▶ [Your instructions]
Search the entries for the word "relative" and pull out each line that has it.

[Records contained in a dataset]
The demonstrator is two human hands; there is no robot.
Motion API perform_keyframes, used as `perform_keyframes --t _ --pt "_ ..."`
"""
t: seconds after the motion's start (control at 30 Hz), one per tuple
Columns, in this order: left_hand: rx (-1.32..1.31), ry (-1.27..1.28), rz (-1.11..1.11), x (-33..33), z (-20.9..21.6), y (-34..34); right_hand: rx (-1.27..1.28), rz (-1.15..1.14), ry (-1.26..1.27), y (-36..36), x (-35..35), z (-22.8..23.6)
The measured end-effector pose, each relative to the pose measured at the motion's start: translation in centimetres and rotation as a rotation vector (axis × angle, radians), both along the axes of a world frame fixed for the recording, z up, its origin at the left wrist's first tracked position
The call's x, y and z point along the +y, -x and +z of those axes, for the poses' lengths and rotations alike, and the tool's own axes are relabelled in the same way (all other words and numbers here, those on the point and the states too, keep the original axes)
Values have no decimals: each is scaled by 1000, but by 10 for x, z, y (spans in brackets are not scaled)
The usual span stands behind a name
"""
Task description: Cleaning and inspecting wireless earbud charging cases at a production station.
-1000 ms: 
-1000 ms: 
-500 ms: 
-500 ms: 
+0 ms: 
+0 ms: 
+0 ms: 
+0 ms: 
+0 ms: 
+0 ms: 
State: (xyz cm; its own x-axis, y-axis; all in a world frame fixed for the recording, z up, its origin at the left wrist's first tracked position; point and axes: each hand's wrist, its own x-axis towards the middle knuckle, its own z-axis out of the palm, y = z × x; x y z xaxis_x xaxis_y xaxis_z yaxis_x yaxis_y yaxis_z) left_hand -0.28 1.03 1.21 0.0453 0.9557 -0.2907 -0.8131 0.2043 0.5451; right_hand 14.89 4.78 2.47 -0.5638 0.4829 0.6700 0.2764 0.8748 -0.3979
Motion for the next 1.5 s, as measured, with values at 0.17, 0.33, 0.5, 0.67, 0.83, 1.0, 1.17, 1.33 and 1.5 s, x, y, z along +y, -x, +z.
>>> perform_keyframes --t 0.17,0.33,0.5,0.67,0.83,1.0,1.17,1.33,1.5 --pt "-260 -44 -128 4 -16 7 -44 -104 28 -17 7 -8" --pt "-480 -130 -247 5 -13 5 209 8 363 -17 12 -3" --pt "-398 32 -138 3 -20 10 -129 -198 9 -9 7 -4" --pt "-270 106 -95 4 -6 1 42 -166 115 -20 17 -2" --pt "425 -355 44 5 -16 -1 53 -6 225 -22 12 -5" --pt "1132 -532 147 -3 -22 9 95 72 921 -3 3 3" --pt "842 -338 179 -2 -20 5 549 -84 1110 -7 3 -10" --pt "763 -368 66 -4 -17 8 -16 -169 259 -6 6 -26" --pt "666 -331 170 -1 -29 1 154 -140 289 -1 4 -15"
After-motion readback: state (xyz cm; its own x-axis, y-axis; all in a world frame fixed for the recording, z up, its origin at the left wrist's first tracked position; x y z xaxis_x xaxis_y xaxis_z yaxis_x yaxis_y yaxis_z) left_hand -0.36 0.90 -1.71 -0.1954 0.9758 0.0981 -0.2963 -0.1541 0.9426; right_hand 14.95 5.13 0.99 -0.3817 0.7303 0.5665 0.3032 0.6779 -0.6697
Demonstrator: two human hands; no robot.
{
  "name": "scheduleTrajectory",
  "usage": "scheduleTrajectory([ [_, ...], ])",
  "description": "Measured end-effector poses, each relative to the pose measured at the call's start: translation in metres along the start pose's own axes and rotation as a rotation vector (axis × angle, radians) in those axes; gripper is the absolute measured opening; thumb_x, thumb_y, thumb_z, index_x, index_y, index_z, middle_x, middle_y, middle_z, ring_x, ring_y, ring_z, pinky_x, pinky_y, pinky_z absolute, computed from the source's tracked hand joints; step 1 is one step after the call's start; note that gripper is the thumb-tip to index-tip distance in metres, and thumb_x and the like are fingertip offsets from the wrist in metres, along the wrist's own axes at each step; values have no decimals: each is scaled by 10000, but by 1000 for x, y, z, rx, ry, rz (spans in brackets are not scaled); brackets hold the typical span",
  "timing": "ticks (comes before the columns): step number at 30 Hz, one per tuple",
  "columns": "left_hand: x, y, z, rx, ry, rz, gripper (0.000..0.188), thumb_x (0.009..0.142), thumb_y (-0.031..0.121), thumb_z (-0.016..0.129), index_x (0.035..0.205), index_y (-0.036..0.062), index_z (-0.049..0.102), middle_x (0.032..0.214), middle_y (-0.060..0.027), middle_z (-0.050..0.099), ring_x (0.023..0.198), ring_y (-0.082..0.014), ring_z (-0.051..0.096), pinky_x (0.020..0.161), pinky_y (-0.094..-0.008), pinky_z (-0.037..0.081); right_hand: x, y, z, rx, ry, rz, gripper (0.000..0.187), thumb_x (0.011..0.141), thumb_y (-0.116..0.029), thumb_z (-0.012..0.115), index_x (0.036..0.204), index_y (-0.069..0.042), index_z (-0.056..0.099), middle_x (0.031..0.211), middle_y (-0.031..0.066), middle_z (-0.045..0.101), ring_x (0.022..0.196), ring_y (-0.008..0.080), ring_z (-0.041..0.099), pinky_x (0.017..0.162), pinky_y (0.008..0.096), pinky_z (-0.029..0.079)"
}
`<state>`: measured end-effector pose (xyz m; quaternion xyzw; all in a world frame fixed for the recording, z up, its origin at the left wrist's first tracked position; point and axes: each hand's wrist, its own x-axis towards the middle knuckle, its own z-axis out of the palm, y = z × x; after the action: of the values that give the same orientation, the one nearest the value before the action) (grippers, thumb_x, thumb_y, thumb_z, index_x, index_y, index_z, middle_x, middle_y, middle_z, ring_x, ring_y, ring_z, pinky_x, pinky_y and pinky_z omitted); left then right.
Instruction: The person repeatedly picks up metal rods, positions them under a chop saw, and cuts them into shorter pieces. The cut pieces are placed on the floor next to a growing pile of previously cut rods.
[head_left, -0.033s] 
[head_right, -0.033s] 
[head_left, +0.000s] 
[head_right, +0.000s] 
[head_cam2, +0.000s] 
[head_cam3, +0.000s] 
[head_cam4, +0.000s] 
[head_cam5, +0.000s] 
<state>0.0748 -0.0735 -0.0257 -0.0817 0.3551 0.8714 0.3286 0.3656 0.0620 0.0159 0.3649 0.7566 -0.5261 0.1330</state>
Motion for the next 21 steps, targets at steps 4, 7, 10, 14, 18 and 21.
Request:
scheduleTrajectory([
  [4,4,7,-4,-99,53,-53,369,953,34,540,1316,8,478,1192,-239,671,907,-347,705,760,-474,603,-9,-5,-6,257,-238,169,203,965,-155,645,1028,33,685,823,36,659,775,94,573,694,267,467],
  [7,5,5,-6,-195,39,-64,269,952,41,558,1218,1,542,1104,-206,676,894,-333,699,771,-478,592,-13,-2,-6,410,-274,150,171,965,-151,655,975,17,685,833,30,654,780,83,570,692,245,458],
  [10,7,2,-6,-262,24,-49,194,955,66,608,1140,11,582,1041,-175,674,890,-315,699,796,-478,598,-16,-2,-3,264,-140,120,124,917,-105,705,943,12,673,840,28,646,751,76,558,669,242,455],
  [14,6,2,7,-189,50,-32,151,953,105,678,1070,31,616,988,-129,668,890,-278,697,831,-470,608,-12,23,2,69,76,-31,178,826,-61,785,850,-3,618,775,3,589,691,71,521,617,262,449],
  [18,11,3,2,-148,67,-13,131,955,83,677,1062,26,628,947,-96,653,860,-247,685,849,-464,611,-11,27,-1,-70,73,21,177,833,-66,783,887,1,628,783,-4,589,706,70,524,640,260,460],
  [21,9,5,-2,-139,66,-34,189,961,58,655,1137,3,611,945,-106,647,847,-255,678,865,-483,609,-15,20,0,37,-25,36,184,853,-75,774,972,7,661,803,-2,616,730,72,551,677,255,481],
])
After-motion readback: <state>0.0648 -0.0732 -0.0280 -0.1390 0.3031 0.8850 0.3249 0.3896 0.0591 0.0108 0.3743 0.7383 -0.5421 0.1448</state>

▶ [Result of the task]
The measured end-effector pose, each relative to the pose measured at the motion's start: translation in centimetres and rotation as a rotation vector (axis × angle, radians), both along the axes of a world frame fixed for the recording, z up, its origin at the left wrist's first tracked position
  "description": "Measured end-effector poses, each relative to the pose measured at the call's start: translation in metres along the start pose's own axes and rotation as a rotation vector (axis × angle, radians) in those axes; gripper is the absolute measured opening; thumb_x, thumb_y, thumb_z, index_x, index_y, index_z, middle_x, middle_y, middle_z, ring_x, ring_y, ring_z, pinky_x, pinky_y, pinky_z absolute, computed from the source's tracked hand joints; step 1 is one step after the call's start; note that gripper is the thumb-tip to index-tip distance in metres, and thumb_x and the like are fingertip offsets from the wrist in metres, along the wrist's own axes at each step; values have no decimals: each is scaled by 10000, but by 1000 for x, y, z, rx, ry, rz (spans in brackets are not scaled); brackets hold the typical span",

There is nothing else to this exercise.